─── DATA FOR THIS EXERCISE
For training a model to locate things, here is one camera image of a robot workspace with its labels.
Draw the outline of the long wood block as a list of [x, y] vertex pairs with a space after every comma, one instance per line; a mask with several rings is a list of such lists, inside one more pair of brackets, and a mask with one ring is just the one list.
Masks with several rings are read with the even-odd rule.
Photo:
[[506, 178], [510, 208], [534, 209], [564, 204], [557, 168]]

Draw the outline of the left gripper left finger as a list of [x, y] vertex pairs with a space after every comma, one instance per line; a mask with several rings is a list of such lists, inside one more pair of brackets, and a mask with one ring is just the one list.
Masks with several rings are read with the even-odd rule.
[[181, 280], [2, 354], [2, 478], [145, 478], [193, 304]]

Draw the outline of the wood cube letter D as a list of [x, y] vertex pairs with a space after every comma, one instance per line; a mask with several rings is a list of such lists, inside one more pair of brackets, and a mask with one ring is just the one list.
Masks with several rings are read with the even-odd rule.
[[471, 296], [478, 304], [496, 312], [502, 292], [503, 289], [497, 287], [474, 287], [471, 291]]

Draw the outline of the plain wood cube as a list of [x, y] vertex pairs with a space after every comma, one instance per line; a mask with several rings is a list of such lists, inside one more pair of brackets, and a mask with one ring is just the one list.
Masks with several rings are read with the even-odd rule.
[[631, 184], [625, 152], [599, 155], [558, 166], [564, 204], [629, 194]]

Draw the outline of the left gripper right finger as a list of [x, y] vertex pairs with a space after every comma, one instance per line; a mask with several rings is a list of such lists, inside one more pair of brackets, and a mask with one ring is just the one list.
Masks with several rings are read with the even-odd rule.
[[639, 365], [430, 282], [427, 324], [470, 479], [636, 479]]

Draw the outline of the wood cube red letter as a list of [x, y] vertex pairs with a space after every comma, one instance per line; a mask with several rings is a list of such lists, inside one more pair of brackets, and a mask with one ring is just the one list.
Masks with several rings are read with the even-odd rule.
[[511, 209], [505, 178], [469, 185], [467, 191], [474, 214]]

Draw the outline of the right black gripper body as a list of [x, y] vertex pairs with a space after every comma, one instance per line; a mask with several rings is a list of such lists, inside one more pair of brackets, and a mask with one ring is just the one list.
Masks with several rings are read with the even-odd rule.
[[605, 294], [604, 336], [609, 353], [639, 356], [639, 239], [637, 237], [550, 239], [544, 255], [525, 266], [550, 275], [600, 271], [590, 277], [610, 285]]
──────
• **WHAT YOU WILL DO**: Quote each line of the data above exactly as written.

• **RESPONSE BOX**:
For training a model to locate things, here is one camera image of a robot workspace with its labels.
Draw the outline of the long wood block as a list of [x, y] vertex pairs with a space after every comma, one instance per line; a mask with several rings is a list of such lists, inside one more pair of brackets, and a mask with one ring is just the one list.
Masks with several rings are read with the even-odd rule.
Photo:
[[506, 178], [510, 208], [534, 209], [564, 204], [557, 168]]

Draw the outline of the left gripper left finger as a list of [x, y] vertex pairs with a space after every comma, one instance per line; a mask with several rings is a list of such lists, inside one more pair of brackets, and a mask with one ring is just the one list.
Masks with several rings are read with the even-odd rule.
[[181, 280], [2, 354], [2, 478], [145, 478], [193, 304]]

Draw the outline of the wood cube letter D as a list of [x, y] vertex pairs with a space after every comma, one instance per line; a mask with several rings is a list of such lists, inside one more pair of brackets, and a mask with one ring is just the one list.
Masks with several rings are read with the even-odd rule.
[[471, 296], [478, 304], [496, 312], [502, 292], [503, 289], [497, 287], [474, 287], [471, 291]]

Draw the outline of the plain wood cube as a list of [x, y] vertex pairs with a space after every comma, one instance per line; a mask with several rings is a list of such lists, inside one more pair of brackets, and a mask with one ring is just the one list.
Masks with several rings are read with the even-odd rule.
[[631, 184], [625, 152], [599, 155], [558, 166], [564, 204], [629, 194]]

Draw the outline of the left gripper right finger as a list of [x, y] vertex pairs with a space after every comma, one instance per line; a mask with several rings is a list of such lists, inside one more pair of brackets, and a mask with one ring is just the one list.
Masks with several rings are read with the even-odd rule.
[[639, 365], [430, 282], [427, 324], [470, 479], [636, 479]]

Draw the outline of the wood cube red letter as a list of [x, y] vertex pairs with a space after every comma, one instance per line; a mask with several rings is a list of such lists, inside one more pair of brackets, and a mask with one ring is just the one list.
Masks with several rings are read with the even-odd rule.
[[511, 209], [505, 178], [469, 185], [467, 191], [474, 214]]

Draw the outline of the right black gripper body as a list of [x, y] vertex pairs with a space after every comma, one instance per line; a mask with several rings is a list of such lists, inside one more pair of brackets, and a mask with one ring is just the one list.
Masks with several rings are read with the even-odd rule.
[[605, 294], [604, 336], [609, 353], [639, 356], [639, 239], [637, 237], [550, 239], [544, 255], [525, 266], [550, 275], [600, 271], [590, 277], [610, 285]]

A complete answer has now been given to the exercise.